→ **Brief**
The required output is the line containing "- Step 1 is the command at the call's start" followed by each line through the end of the data below, repeated exactly and with nothing added.
※
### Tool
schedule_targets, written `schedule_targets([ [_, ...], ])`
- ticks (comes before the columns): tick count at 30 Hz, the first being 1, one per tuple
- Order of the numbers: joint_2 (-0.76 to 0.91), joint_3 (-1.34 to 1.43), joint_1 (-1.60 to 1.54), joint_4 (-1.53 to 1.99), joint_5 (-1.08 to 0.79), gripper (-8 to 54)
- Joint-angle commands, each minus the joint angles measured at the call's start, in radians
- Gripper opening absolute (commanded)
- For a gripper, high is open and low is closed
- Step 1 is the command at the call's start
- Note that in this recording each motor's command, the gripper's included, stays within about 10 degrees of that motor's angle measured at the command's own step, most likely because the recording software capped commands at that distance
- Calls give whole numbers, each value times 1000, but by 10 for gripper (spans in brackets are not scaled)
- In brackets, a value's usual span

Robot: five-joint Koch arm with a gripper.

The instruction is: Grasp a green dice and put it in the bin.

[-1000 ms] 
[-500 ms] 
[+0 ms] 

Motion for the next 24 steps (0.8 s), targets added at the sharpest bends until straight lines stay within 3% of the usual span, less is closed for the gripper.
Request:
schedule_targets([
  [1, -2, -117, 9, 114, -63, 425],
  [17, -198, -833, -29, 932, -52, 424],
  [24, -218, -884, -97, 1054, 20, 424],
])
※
→ **Answer area**
- Step 1 is the command at the call's start
- Note that in this recording each motor's command, the gripper's included, stays within about 10 degrees of that motor's angle measured at the command's own step, most likely because the recording software capped commands at that distance
- Calls give whole numbers, each value times 1000, but by 10 for gripper (spans in brackets are not scaled)
- In brackets, a value's usual span

Robot: five-joint Koch arm with a gripper.

The instruction is: Grasp a green dice and put it in the bin.

[-1000 ms] 
[-500 ms] 
[+0 ms] 

Motion for the next 24 steps (0.8 s), targets added at the sharpest bends until straight lines stay within 3% of the usual span, less is closed for the gripper.
Request:
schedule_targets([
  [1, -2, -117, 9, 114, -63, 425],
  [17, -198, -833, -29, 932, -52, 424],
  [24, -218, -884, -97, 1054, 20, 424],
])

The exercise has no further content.